Trilha do Garimpo
Descrição
Trata-se de uma trilha histórica do período do garimpo e que conectava os povoados de Xique-Xique de Igatu e Andaraí. Além do calçamento de pedra em quase todo o trajeto, a Trilha do Garimpo possibilita ao visitante avistar as ruínas do antigo bairro garimpeiro do “Luis dos Santos”, onde está presente o principal cartão postal de Igatu, bem como o museu “Galeria Arte e Memória” que destaca a cultura e a história da vila.
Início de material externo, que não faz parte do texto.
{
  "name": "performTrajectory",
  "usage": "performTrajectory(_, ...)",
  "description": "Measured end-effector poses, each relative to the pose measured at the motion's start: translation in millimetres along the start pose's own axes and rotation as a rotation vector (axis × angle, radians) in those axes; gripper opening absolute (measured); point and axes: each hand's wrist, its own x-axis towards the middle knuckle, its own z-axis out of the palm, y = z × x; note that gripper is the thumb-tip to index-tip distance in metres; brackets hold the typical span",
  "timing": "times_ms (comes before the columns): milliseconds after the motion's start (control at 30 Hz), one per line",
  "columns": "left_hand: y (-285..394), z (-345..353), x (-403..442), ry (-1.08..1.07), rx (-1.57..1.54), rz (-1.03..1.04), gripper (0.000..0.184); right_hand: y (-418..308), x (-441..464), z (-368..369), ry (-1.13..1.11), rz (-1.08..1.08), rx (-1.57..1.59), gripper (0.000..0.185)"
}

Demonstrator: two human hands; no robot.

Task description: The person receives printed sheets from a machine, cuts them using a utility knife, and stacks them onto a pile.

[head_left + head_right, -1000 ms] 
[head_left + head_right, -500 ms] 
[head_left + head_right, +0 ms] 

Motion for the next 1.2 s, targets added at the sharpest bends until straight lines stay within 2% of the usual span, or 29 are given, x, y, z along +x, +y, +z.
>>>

O trajeto passa é uma verdadeira viagem no tempo, com inúmeras ruínas, pontes de pedra, muros de contenção, abrigos de garimpeiros e áreas de mineração. Xique-Xique de Igatu iniciou seu ciclo diamantina por volta do ano de 1844, quando chegaram os primeiros garimpeiros nas serras da região. De pequeno garimpo, ganhou áreas citadinos, possuindo lojas de produtos importados, escola, feira livre, seguido de cinema e telefonia. Sua população beirou os nove mil habitantes distribuídos entre a área urbana e os garimpos que orbitavam a vila. A segunda metade do século XIX se consolidou como o auge da produção diamantina, quando o Brasil alcançou o status de maior produtor mundial da gema. Após o período da guerra, com suas minas exploradas à exaustão por mais de um século, a economia diamantina já não se sustentava e assim se iniciava o esvaziamento da vila e das outras cidades nascidas a partir da exploração do diamante. A crescente industrialização do sul do país no pós-guerra levou grande parte dos seus habitantes a migrarem para São Paulo, cujo movimento, em poucos anos, deixou a vila quase vazia. Bairros inteiros foram abandonados e a população que permaneceu se instalou nas casas do centro, em meio a outras que ruíam. Quase toda construída em pedra, o conjunto de casas e da engenharia mineradora se arruinaram, constituindo-se hoje num expressivo acervo histórico e arqueológico do ciclo diamantino.